Consumer Protection from Loi Scrivener
Consumer Protection from Loi Scrivener 1979 offers consumer protection for anyone using a French mortgage to finance their purchase of a French property.
The law regulates the content of the loan offer, so for example, the name of the lender and borrower has to be shown, together with the rate of interest being charged. The bank offer is valid for 30 days; the bank cannot withdraw the offer or change the terms during this period.
The loan offer also includes the délai de réflexion, a compulsory 10-day minimum “cooling off” period. There can be confusion over how long 10 days really is. In fact, it’s dix jours franc, meaning ten clear days. Loan offer documentation is sent by courrier, to be signed for on receipt. Day 1 of the cooling off period is the next day, whether it’s a working day or not. Waiting ten days to accept something you’ve been waiting for can be frustrating, but is compulsory under French law. If you receive the French mortgage loan offer on a Saturday, you should wait until a week Wednesday before accepting and posting it back. And if you received the offer on a Wednesday, you couldn’t send it back until the second Monday after.
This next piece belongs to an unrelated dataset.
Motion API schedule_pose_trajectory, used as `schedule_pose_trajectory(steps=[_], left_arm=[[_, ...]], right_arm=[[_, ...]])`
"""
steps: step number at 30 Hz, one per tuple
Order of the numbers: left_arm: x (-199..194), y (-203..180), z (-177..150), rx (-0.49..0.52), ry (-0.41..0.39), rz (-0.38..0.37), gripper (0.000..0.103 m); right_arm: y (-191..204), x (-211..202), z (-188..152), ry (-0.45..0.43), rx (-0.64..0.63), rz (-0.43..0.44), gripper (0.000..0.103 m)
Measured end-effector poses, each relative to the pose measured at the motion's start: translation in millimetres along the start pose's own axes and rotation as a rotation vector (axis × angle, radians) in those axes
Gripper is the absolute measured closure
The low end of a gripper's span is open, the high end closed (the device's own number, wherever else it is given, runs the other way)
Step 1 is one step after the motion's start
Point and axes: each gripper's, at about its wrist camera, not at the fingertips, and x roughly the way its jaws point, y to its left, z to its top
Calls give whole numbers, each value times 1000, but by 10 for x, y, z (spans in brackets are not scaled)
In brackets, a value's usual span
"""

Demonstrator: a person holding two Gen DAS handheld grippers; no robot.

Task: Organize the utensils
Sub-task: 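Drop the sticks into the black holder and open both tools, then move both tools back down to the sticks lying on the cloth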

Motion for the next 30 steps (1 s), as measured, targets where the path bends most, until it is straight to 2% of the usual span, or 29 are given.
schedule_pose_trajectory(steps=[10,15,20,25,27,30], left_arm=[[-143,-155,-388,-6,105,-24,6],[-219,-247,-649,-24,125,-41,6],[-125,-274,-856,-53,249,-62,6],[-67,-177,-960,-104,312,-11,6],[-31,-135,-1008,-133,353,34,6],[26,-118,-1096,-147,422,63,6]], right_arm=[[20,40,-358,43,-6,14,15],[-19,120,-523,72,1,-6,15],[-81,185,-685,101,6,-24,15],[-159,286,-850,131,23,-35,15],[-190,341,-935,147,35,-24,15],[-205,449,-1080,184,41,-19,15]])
No funds can be released to anyone, including a Notaire, until the offer has been formally accepted.
Commonly referred to as Notaires Fees, there are a number of taxes and charges that the notaire collects which are commonly termed the “frais d’acquisition”. As well as the notaire’s own charges, which are subject to TVA, the notaire collects taxes on behalf of the French state and incurs charges both locally and at the registrar of mortgages.
For new build, the notaire’s total charges will be about 3%-4% of the purchase price.
For an existing property they will be around 7%-9%. Eventually you will receive a detailed account of the frais d’acquisition, together with a refund or a request for the shortfall.